It isn’t long before we start seeing some of these cracks in David’s family. Amnon rapes his half sister Tamar (II Sam 13:1-2). Her full brother Absalom figured it would happen but didn’t do anything to prevent it. He event lets on to her that it isn’t that big a deal and to keep it silent – what will people think of the family? When David finds out he is furious but doesn’t do a single thing about it. After 2 years Absalom takes matters into his own hands and kills Amnon, then runs away for 3 years. Finally he returns to Jerusalem gives up on establishing a relationship with his father when David rebuffs his attempts at reconciliation. He then leads a revolt against his father which ends in his death. When he dies David finally show emotion, being heartbroken about Absalom’s death (II Sam 18:33; 19:4). If only Absalom had know his father loved him this much the end might have been different!
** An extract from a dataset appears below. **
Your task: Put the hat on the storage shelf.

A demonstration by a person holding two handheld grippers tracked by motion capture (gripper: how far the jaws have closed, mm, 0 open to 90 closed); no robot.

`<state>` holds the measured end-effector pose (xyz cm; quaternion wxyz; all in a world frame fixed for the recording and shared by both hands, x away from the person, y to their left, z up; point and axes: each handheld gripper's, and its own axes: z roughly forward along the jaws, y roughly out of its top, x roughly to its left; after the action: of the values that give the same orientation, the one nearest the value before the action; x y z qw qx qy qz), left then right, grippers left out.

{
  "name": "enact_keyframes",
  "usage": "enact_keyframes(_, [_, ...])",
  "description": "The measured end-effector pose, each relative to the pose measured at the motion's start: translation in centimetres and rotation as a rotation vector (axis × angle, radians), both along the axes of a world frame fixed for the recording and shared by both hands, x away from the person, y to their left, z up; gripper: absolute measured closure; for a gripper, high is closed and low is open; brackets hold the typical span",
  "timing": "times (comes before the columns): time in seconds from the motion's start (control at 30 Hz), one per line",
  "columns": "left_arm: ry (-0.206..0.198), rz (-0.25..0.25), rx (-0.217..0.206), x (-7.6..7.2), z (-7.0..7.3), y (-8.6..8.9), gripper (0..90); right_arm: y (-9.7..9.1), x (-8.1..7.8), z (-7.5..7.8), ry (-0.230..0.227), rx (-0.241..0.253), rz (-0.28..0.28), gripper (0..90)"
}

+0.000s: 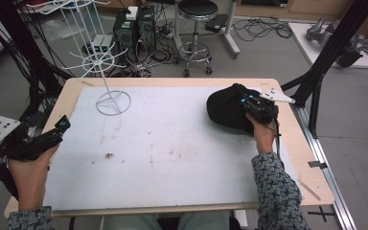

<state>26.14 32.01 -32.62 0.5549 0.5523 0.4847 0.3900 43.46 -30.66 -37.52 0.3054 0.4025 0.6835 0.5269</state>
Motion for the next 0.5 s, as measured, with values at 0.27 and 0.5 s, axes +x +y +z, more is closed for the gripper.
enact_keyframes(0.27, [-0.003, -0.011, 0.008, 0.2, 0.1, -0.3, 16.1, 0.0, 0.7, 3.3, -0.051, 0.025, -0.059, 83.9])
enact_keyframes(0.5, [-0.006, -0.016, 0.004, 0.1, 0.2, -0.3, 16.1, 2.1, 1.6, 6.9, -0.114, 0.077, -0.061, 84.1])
Notice some characteristics (cracks in the wall) of dysfunctional families. Instead of facing problems they cover them up and manipulate the situations. Pain is avoided or denied. Emotions are ignored. Pain isn’t talked about. Guilt and shame are used to force others into conformity while serious issues are ignored.
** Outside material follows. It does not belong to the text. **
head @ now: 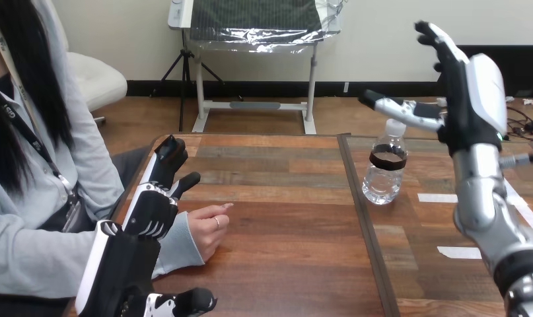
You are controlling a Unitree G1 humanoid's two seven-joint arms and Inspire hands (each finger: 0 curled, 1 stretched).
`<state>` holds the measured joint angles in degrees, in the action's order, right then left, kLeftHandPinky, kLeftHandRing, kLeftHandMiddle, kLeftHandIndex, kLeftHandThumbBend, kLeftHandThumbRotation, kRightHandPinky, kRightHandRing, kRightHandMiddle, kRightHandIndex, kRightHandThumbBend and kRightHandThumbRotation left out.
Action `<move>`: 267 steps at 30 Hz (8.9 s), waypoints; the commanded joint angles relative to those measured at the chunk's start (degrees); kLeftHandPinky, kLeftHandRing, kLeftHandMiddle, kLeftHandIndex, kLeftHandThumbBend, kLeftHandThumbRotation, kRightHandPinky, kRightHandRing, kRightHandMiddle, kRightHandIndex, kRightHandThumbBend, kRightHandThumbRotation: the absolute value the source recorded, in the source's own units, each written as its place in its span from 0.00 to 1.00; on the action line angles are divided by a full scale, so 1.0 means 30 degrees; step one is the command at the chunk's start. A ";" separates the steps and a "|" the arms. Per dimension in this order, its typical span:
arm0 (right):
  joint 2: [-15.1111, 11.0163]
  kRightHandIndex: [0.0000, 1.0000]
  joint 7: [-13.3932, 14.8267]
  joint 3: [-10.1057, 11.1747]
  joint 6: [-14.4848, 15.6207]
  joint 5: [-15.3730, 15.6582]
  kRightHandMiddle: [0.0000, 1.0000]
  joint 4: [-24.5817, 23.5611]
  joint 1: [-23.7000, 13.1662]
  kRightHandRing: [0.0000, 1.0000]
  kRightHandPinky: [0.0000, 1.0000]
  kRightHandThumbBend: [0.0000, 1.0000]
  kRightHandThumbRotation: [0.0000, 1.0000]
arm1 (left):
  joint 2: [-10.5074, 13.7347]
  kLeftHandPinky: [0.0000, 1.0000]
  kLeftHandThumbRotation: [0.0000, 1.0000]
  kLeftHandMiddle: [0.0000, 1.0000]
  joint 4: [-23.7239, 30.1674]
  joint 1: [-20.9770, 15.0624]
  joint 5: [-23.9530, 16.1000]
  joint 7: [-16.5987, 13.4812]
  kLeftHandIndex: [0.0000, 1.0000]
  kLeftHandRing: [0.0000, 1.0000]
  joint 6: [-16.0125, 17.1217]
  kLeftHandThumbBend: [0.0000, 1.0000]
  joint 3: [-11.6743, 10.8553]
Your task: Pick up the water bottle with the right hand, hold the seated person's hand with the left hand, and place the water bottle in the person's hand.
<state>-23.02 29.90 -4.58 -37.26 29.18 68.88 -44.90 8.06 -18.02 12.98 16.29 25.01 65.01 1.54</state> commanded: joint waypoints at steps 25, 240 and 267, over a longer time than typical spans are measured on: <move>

SOLOMON’S FAMILY These patterns pass on from generation to generation. Solomon, David’s youngest son, was obviously affected by all that had happened even though it was before his birth. He was remarkably wise, wealthy, powerful and gifted. Still, he turned to pleasure, wine and sex to hide his pain (Ecclesiastes 1:2; 2:1-16). Typical of a child from a dysfunctional home, he had addictions. Alcohol (Eccl 2:3; Prov 23:29-35), workaholism and sex (he had 700 wives and 300 concubines). He had a hard time with intimacy. He had a hard time labeling and expressing his feelings and emotions. He went from one destructive relationship into another (he married one ungodly woman after another). He knew what was right but had trouble doing it. He passed on the family dysfunction to his son, Rehoboam , and he split the nation in two.’
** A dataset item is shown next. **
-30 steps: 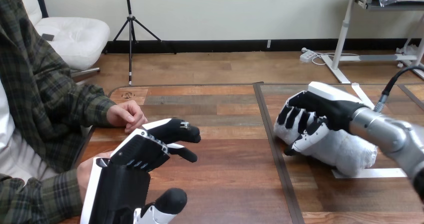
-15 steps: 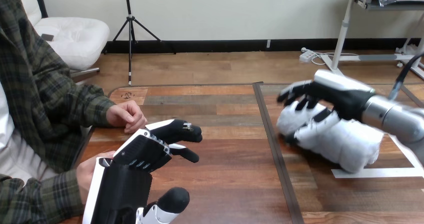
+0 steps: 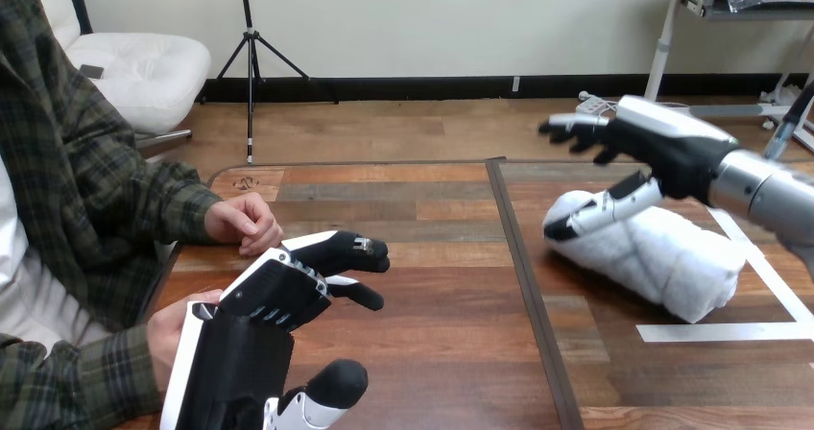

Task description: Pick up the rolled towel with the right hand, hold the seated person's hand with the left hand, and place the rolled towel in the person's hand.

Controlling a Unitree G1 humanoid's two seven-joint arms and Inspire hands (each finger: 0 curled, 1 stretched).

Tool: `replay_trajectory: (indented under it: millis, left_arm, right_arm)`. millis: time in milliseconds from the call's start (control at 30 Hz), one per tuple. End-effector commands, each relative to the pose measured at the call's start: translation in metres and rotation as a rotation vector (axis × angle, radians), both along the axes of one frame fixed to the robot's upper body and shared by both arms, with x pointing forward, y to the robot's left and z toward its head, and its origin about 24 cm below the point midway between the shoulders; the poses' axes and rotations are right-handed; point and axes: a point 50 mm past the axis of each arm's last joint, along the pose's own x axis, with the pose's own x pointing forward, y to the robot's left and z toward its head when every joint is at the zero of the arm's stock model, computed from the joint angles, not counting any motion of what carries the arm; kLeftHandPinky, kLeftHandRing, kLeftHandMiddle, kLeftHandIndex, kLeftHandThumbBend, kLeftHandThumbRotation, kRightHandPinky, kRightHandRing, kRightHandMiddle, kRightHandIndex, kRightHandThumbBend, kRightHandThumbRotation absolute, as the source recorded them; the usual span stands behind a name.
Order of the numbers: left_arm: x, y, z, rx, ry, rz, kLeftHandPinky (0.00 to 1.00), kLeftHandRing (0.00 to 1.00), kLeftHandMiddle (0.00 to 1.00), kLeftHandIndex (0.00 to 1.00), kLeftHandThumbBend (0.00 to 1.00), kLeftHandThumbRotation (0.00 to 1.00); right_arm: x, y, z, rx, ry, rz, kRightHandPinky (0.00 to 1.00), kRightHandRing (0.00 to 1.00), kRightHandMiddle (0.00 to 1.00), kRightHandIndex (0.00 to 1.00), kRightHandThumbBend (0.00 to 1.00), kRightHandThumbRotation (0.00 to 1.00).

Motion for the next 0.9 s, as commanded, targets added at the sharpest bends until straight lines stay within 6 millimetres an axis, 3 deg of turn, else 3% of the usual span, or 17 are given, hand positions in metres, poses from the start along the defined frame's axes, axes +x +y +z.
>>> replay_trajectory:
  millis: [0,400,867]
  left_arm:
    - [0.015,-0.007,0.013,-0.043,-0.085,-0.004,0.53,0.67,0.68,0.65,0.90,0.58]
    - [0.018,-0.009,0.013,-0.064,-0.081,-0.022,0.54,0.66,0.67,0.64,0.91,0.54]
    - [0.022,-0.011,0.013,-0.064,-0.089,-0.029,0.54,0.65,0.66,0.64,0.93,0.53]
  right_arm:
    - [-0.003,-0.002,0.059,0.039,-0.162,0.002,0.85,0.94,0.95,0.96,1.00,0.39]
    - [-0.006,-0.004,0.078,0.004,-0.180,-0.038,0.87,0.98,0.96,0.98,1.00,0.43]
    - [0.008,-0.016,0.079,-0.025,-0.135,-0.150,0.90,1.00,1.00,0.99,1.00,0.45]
ABIGAIL One of the more common traits of dysfunction is codependency. A codependent is someone who is dependent on another to have their own emotional needs met. They feel responsible to take care of another person, and this makes them feel needed. Abigail, for as beautiful and wise as she was, obviously took care of her alcoholic husband Nabal . She baled him out when he insulted David’s men. The servants knew to come to her for solutions, not Nabal . Codependents suffer from insecurity, so they find their purpose in life in serving others. Abigail married David soon after her husband died, even though David was also emotionally distant and already had other wives. She could have wanted more in a husband. She didn’t mind losing her identity in other for she then found her identity in being needed and helpful. Eventually this kind of person burns out, though, for their needs are never met. They get drained and resent the very people they have made dependent upon themselves.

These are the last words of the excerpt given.